When Resolution 1701 ended the 2006 war, Hezbollah had roughly 15,000 rockets. By March 2026, that arsenal had grown to an estimated 150,000 to 200,000 projectiles, including rockets, ballistic missiles, anti-aircraft systems, and drones. A tenfold increase while French troops wore blue helmets on Lebanese soil. Resolution 1701 required the area between the Blue Line and the Litani to be free of armed personnel other than the Lebanese military and UNIFIL.

Instead, Hezbollah turned that zone into a fortress of bunkers, launch sites, and tunnels. Paris will argue that UNIFIL's mandate was observation, not enforcement, and that the entire Security Council shares the blame. Fine. But France never pushed to change that mandate into something with teeth, and it kept renewing the toothless one year after year.

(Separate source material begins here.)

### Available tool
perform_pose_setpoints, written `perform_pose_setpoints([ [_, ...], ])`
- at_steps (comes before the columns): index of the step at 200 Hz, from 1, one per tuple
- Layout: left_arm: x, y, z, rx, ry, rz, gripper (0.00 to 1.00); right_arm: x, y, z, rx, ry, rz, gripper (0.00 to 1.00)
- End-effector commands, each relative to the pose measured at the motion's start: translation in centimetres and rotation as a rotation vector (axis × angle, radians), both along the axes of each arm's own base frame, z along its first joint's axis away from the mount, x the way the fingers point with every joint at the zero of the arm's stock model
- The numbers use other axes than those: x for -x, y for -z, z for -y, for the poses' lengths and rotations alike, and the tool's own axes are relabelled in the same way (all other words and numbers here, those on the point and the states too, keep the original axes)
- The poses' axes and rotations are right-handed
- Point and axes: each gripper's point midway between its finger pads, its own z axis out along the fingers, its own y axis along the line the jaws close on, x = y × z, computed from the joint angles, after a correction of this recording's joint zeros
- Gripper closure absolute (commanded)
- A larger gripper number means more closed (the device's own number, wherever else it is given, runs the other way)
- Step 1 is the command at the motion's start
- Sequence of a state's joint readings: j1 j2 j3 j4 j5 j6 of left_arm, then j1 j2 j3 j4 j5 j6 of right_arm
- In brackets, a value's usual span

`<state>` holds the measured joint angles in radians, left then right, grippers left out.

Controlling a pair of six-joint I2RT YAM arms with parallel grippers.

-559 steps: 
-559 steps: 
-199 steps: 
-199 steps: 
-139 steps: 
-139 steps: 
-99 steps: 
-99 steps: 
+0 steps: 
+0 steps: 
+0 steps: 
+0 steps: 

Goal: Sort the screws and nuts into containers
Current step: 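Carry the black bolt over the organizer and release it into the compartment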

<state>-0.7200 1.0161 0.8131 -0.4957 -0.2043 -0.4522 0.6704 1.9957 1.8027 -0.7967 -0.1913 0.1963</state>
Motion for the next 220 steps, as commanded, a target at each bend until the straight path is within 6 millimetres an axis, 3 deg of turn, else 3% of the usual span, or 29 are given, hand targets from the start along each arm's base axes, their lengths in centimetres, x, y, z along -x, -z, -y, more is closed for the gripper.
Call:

Joseph Bahout, director of the Issam Fares Institute at the American University of Beirut and a former consultant to France's own Foreign Ministry, concluded that neither Israel nor Washington wanted to grant France a leading role in negotiations they now consider entirely their own. When a Francophone scholar formerly embedded in the Quai d'Orsay reaches that verdict, it is a clinical diagnosis. Lebanon itself also made clear that it needed the US, not France, as mediator and guarantor.

The right framework

The Trump administration told the Lebanese: first act seriously to disarm Hezbollah, then we will talk with Israel. Vice President Vance warned from Budapest that it would be "dumb" for Iran to let the ceasefire collapse over Lebanon, a country that was never part of the agreement. Washington understands the architecture. Macron, who spent last week phoning Tehran and Beirut to issue solidarity statements, does not.

The talks begin on Tuesday. Israel's envoy will be Ambassador Yechiel Leiter, Lebanon's Ambassador Nada Hamadeh, and the American mediator Michel Issa. It is a lean table, built for results.

France had one job: earn the trust of the party it claims to want to help reach peace. It failed. Mr. Macron, you do not get to block the planes and then broker the peace.